ACTIVITY:
The complete data, repeated exactly, should form your response.
======== COLLECTED DATA
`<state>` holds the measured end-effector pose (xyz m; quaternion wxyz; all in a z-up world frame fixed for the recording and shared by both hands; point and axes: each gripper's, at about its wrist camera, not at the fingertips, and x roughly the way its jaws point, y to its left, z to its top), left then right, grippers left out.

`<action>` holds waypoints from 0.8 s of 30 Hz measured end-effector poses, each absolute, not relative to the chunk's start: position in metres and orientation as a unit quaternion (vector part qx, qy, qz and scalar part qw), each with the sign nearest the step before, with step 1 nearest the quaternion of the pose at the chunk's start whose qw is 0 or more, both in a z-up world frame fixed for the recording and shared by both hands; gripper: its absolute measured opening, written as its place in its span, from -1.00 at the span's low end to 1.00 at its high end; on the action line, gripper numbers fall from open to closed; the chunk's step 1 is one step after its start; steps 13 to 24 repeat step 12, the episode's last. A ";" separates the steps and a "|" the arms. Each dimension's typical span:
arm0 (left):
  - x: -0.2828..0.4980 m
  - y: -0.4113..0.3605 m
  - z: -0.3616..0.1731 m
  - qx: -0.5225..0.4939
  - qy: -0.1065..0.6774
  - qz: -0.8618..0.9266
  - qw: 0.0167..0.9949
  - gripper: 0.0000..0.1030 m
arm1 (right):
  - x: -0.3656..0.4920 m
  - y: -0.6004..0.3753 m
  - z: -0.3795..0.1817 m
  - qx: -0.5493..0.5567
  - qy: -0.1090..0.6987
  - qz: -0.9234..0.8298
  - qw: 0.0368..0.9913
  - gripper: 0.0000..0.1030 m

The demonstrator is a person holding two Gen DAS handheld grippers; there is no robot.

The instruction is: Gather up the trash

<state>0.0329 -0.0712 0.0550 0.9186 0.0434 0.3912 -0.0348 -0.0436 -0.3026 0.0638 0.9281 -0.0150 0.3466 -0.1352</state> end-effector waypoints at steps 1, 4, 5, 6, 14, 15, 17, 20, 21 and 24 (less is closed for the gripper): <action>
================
RESULT FOR THIS EXERCISE:
`<state>` holds the measured end-effector pose (xyz m; quaternion wxyz; all in a z-up world frame fixed for the recording and shared by both hands; point and axes: each gripper's, at about its wrist camera, not at the fingertips, and x roughly the way its jaws point, y to its left, z to its top), left then right, grippers left out.

`<action>` holds waypoints from 0.8 s of 30 Hz measured end-effector poses, each absolute, not relative to the chunk's start: position in metres and orientation as a unit quaternion (vector part qx, qy, qz and scalar part qw), each with the sign nearest the step before, with step 1 nearest the quaternion of the pose at the chunk's start whose qw is 0 or more, both in a z-up world frame fixed for the recording and shared by both hands; gripper: its absolute measured opening, written as its place in its span, from -1.00 at the span's low end to 1.00 at its high end; on the action line, gripper numbers fall from open to closed; the chunk's step 1 is one step after its start; steps 13 to 24 repeat step 12, the episode's last. A ";" separates the steps and a "|" the arms. Each dimension's typical span:
arm0 (left):
  - x: -0.2828..0.4980 m
  - y: -0.4113..0.3605 m
  - z: -0.3616..0.1731 m
  - qx: -0.5225..0.4939
  - qy: -0.1065..0.6774
  - qz: -0.8618..0.9266
  - qw: 0.0167..0.9949
  - gripper: 0.0000..0.1030 m
arm1 (right):
  - x: -0.3656..0.4920 m
  - y: -0.6004..0.3753 m
  - z: -0.3795..0.1817 m
  - qx: -0.5493..0.5567
  - qy: -0.1090..0.6987
  - qz: -0.9234..0.8298
  - qw: 0.0368..0.9913
  - gripper: 0.0000..0.1030 m

The demonstrator is a person holding two Gen DAS handheld grippers; there is no robot.

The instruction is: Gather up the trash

<state>0.0329 -0.0712 0.0550 0.9186 0.0434 0.3912 -0.0348 -0.0436 -0.3026 0.0638 0.9281 -0.0150 0.3466 -0.1352</state> end-effector waypoints at steps 1, 4, 5, 6, 14, 15, 17, 20, 21 and 24 (less is closed for the gripper): <action>

This output completes the exercise.